第30話 魔剣士の威力

「テメェが俺の相手だと?」


 目を見開いたまま、切臣は思わず問い返す。

 よもやこのような偶然が起こり得るのかと、信じられない様子で。

 しかし神林はそんな切臣を心底呆れ果てた様子で吐き捨てた。


「そう言っているだろう低能が。言葉すら理解できんようになったのか?」


「んだとッ!?」


「まあとはいえ、そのように現実から目を背けたくなる気持ちも分からんではないがな。貴様のような術式適性すら持たぬゴミが、よりによってこの俺と模擬戦を行うことになったのだ。我が身の不運を嘆きたくもなるだろうよ」


 ニヤニヤと笑いながら神林は続けて言う。


「どうだ? 今までの非礼を詫びて俺の従順な下僕になると誓うのであれば、優しく手加減して終わらせてやるぞ? 『ゴミの分際で逆らって申し訳ありません』と、地に伏せて乞うてみろ」


 どこまでもこちらを見下した、舐め腐った態度。

 切臣がそれに対して反論すべく口を開こうとした時、


「そっちこそ、そんな風に言ってられるのも今のうちだけだよ。切臣はあんたなんかよりずっと強いんだから」


 毅然とした振る舞いで蓮華が言い返す。

 形の良い眉を吊り上げて、神林を睨み付けている。

 されど神林は涼しげにそれを受け流し、プラチナブロンドの少女に無遠慮な視線を向けた。

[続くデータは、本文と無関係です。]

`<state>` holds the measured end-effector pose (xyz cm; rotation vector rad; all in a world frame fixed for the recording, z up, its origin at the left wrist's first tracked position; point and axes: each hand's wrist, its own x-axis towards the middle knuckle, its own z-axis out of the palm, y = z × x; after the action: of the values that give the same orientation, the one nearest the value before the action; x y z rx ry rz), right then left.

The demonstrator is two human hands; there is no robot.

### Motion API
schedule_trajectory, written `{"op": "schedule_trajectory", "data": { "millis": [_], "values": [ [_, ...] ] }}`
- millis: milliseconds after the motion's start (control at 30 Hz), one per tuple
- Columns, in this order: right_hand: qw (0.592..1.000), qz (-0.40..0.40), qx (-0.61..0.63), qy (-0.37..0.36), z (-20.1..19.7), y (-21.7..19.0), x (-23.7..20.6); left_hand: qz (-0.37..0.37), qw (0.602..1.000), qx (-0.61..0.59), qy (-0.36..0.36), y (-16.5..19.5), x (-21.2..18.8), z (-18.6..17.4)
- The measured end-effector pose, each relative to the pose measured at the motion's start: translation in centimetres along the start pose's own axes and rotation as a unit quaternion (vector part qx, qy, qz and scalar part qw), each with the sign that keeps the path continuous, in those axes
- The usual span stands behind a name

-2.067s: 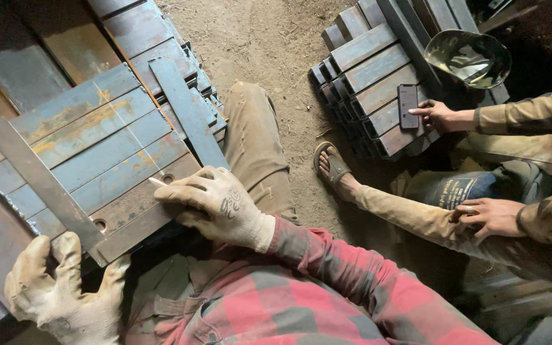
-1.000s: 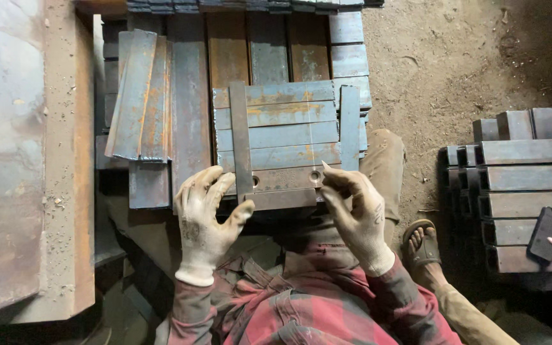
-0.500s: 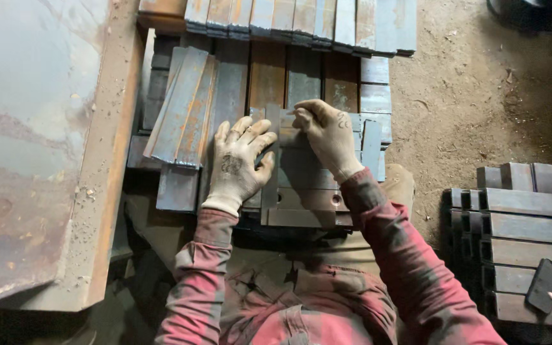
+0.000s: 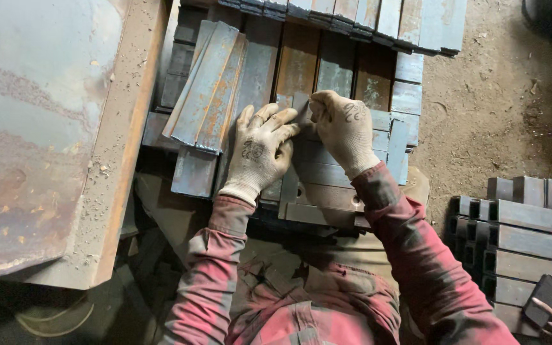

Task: The person sits on the ground and stacks flat metal bars and plates onto a slotted pallet frame, picking up bars one at a time and aligning them side by side to build up layers of the stack.

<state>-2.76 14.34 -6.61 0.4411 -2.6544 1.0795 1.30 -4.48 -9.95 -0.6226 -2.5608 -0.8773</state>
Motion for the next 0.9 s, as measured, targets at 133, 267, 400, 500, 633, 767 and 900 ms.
{"op": "schedule_trajectory", "data": {
  "millis": [133,267,400,500,633,767,900],
  "values": [
    [1.0,-0.002,0.007,-0.013,-0.9,-1.8,-2.6,0.002,1.0,-0.009,0.008,-0.1,0.1,0.1],
    [0.998,-0.009,-0.034,-0.044,-2.0,-5.1,-8.2,-0.005,1.0,-0.016,-0.004,-0.3,0.0,0.2],
    [0.992,0.025,0.018,-0.121,-3.4,-6.7,-11.2,-0.011,1.0,-0.022,-0.003,-0.4,-0.1,0.2],
    [0.963,0.206,0.091,-0.148,-3.7,-4.8,-9.2,-0.02,1.0,-0.017,-0.01,-0.4,-0.2,0.2],
    [0.974,0.131,0.187,-0.009,-1.4,-0.7,-3.5,-0.017,1.0,-0.016,-0.013,-0.2,-0.1,0.1],
    [0.987,0.101,0.113,0.048,0.7,0.6,-0.4,-0.017,1.0,-0.009,-0.011,-0.1,0.0,0.0],
    [0.998,0.051,0.007,0.047,1.1,-0.1,-0.3,-0.023,1.0,-0.009,-0.017,-0.2,0.1,0.0]
  ]
}}
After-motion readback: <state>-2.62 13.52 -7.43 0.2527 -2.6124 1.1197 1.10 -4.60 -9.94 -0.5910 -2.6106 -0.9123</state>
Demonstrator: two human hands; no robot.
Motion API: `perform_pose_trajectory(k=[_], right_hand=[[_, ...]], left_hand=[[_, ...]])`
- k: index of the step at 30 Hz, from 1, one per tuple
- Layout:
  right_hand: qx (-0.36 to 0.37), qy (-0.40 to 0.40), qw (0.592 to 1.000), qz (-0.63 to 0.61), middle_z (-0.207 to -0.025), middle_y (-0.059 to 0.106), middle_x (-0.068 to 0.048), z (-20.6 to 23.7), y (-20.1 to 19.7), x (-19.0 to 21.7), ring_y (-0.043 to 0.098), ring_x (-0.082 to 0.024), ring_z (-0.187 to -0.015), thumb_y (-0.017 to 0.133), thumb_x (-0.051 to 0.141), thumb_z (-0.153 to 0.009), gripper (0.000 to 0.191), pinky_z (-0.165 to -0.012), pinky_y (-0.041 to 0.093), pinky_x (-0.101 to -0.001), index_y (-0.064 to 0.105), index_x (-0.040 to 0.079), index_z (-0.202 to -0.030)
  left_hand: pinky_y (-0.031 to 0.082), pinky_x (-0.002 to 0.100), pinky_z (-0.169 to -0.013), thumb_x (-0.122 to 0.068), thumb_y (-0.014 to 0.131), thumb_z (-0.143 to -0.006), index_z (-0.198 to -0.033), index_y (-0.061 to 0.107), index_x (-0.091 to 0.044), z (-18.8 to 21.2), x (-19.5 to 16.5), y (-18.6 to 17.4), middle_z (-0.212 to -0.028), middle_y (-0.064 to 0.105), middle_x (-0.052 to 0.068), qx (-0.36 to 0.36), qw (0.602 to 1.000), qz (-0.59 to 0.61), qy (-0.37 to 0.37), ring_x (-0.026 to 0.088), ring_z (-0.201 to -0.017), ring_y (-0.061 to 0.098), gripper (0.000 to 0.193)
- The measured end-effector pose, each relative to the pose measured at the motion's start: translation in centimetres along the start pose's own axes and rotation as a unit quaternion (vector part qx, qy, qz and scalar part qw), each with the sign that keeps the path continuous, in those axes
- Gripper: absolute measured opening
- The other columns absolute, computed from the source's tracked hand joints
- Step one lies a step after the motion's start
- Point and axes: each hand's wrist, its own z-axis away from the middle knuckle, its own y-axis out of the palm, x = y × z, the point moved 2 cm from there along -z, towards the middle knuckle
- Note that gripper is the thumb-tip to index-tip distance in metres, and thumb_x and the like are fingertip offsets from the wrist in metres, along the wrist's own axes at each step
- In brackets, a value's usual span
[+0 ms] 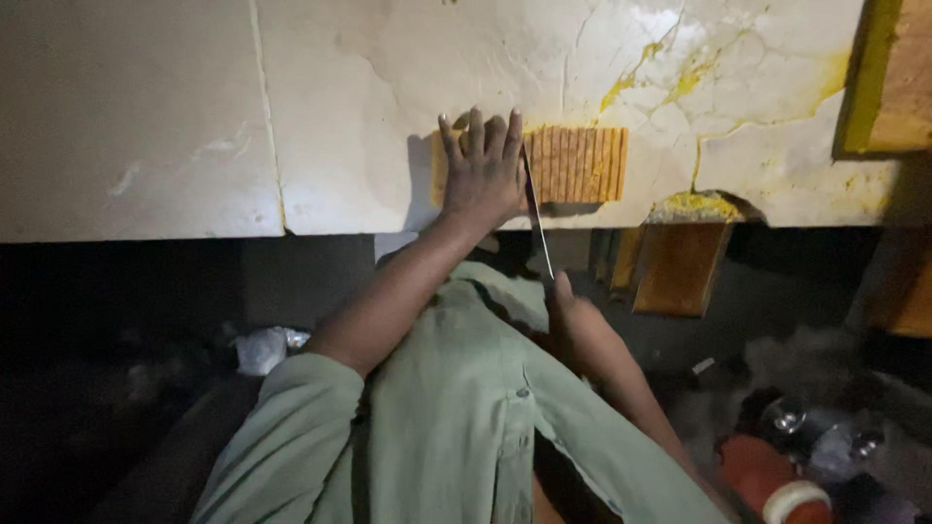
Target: The person cuts yellow wax blocks into thin slices with a long knife on a tiled table, slicing one block at a time and setting slices aside. They then handle a tray of wax material, pour yellow powder onto a sheet, and cover it with another sheet.
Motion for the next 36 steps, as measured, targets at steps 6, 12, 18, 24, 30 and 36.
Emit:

「竜宮寺、じきにお前の目も覚まさせてやろう。本当にお前の隣に相応しいのが誰なのか、よく見ておくことだな」


 また剣呑な空気が両者の間に立ち込めたが、そこで猫沢が咳払いをして割り込んだ。


「そこ! 私語は慎むように! ……それで、お前たち二人が①番ということで良いのだな!?」


「あ、は、はい」


「そう言っているはずだが?」


 猫沢からの問いに、それぞれ応じる切臣と神林。

 ジャージ姿の女教師は納得したように軽く頷くと、改めて口を開いた。


「よろしい! お前たちの名前は確か……黒野と神林だったな! 早速だがお前たちには、今から模擬戦を行ってもらう! 二人は闘技場の中央に向かい合うように立て! それ以外の者は、邪魔にならないよう隅に寄れ!」


 指示されるがまま、切臣と神林は闘技場の中央に立ち、それ以外の生徒はその場所を取り囲むように端に寄った。

 無論、蓮華やうづき、十条たちも例外ではない。

 やがて全員が所定の位置に着いたことを見て取り、猫沢は竹刀を担ぎ直す。


「これより戦闘技術測定を開始する!」


 そうして、声高々に宣言した。


「ルールは一撃決着! 互いに魔術及びマジックアイテムを用いて戦闘を行い、先に相手に一撃を与えた方の勝者とする! また、もし双方の命に関わる事態に発展した場合は、即座にこれを中断し、無効試合とする! 異論はあるか!?」


「ありません」


「愚問だな」


 切臣と神林は同意する。

 すると、周囲を取り囲む生徒たちが、にわかにざわめき始めた。




「うわー。適性ゼロの相手、よりによって神林かよ。終わったな」


「実質公開処刑だろこんなの。かわいそ」


「なぁ、あいつが何秒もつか賭けようぜ」




 嘲笑。憐憫。愉悦。

 様々な感情の渦巻く声がそこかしこから聞こえてくるが、共通しているものがひとつある。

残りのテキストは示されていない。